**INSTRUCTIONS TO FOLLOW**
Return, word for word, only the lines of the data below that lie between the line with "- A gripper" and the line with "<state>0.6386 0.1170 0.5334", those two lines included.

**STUDY MATERIAL**

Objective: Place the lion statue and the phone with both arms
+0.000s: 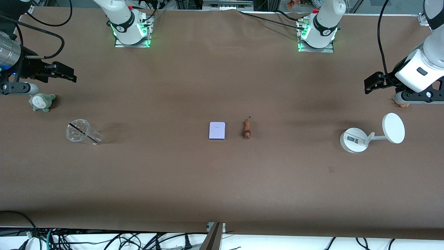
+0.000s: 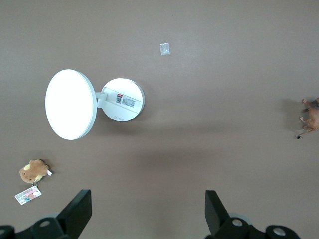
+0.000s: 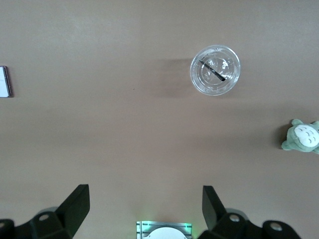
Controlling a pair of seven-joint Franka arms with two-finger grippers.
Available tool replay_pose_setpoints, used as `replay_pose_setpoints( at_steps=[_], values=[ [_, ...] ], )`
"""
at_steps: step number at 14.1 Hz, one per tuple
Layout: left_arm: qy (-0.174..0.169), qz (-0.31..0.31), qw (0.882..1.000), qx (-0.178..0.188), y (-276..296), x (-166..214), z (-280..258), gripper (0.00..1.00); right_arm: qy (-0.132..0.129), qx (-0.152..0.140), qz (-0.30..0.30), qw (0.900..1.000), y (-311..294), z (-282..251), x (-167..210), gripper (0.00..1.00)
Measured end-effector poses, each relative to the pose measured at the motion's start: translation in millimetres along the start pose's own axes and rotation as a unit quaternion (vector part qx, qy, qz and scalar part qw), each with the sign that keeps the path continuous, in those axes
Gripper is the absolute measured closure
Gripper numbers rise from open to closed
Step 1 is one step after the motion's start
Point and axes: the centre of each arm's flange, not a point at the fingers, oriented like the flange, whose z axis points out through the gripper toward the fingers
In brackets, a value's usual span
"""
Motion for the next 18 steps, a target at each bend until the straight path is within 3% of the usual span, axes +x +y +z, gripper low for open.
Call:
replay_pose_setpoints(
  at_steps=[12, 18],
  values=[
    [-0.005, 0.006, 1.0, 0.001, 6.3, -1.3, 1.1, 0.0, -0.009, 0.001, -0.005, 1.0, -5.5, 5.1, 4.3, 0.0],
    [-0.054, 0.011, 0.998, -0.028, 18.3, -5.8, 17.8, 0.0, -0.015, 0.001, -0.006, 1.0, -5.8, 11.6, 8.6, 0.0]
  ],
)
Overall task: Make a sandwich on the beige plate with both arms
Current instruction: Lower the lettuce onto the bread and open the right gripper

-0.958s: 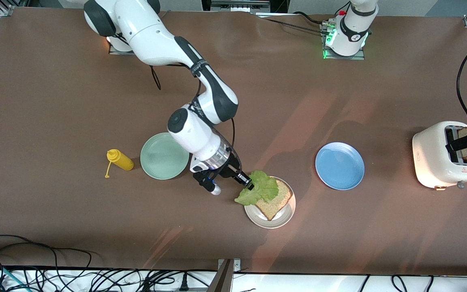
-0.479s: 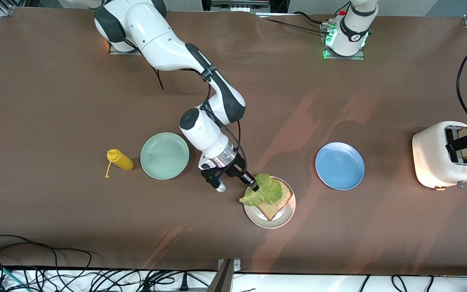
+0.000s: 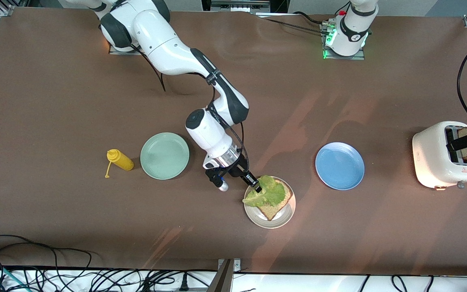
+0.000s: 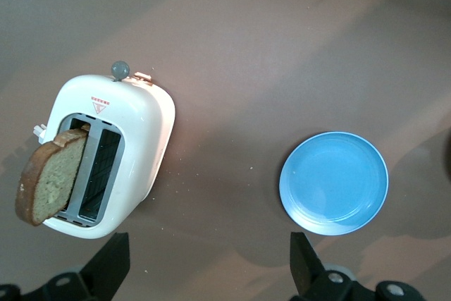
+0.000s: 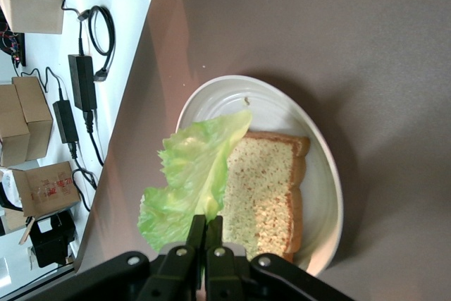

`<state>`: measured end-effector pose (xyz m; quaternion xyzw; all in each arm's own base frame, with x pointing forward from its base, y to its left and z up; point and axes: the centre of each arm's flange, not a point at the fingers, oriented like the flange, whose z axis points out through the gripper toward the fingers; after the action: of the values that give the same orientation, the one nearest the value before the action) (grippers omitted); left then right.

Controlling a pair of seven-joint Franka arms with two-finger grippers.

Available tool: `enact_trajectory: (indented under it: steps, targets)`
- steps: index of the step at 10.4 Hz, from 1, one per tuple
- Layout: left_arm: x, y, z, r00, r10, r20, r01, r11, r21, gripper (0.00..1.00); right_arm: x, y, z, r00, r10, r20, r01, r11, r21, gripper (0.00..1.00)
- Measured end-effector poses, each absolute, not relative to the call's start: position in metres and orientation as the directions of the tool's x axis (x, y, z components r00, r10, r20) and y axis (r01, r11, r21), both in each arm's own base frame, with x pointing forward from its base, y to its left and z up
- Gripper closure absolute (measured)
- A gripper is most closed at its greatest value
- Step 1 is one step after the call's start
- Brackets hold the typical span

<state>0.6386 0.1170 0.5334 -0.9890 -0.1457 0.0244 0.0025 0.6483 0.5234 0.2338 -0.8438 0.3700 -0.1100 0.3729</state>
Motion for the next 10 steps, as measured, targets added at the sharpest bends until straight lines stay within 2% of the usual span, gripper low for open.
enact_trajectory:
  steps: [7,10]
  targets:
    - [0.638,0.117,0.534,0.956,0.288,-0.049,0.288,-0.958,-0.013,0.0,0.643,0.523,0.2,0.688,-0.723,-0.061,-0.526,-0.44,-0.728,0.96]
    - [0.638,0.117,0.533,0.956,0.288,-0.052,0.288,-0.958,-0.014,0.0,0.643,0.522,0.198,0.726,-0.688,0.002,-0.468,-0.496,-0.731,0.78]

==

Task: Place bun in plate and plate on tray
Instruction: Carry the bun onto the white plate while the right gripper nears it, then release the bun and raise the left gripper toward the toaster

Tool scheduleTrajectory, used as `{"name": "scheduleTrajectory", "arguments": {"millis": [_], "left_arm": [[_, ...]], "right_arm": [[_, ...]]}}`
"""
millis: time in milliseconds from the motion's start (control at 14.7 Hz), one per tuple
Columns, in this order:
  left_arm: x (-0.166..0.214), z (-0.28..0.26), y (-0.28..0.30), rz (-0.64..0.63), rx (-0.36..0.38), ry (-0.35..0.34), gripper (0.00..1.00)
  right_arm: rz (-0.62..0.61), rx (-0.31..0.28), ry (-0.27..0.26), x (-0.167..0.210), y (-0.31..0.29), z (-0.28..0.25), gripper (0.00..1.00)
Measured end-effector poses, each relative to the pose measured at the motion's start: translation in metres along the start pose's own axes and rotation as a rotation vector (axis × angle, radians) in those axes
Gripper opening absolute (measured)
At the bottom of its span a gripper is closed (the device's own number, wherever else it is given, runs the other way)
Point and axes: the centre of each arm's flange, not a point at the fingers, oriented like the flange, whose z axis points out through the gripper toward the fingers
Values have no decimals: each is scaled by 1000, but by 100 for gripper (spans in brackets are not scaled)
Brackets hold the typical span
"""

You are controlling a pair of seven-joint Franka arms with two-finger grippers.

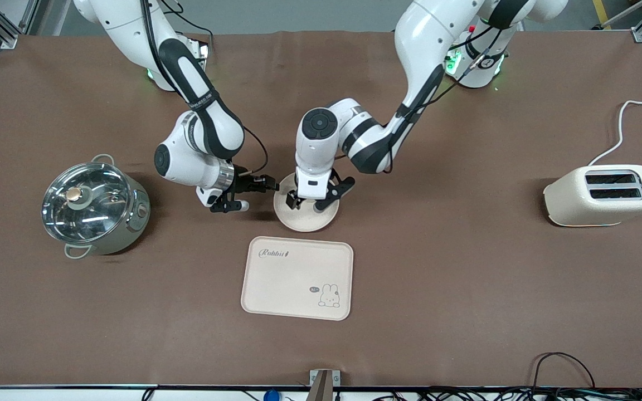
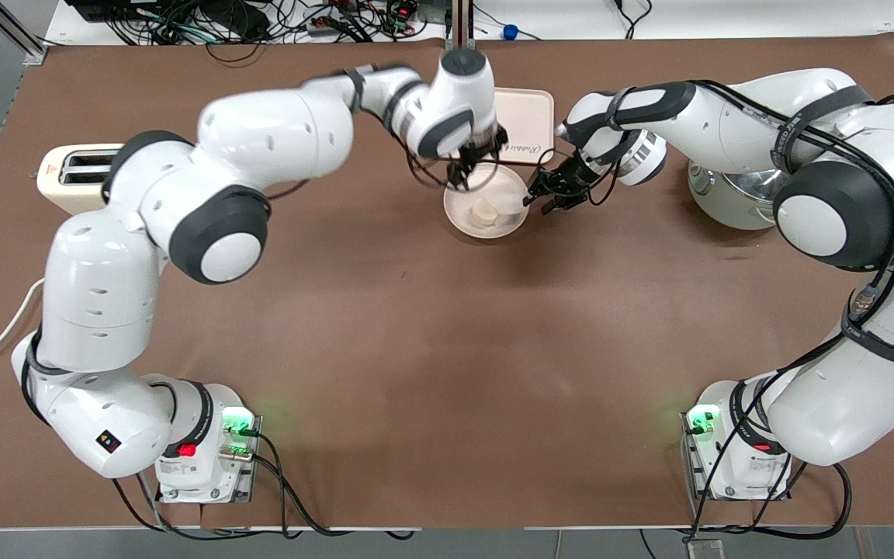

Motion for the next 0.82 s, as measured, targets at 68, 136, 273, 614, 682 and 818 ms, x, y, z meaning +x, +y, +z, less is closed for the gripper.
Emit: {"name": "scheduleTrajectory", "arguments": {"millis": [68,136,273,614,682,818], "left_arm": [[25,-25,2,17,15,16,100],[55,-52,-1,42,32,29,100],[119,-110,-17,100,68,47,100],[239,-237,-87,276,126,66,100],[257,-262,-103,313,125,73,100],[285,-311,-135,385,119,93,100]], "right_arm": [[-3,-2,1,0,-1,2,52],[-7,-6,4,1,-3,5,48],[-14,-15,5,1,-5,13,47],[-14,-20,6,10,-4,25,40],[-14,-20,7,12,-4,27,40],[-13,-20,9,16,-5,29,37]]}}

**ANSWER**
- A gripper is most closed at its greatest value
- Step 1 is one step after the call's start
- Brackets hold the typical span

<state>0.6386 0.1170 0.5334 -0.9890 -0.1457 0.0244 0.0025 0.6483 0.5234 0.2338 -0.8438 0.3700 -0.1100 0.3729</state>

This completes the required output.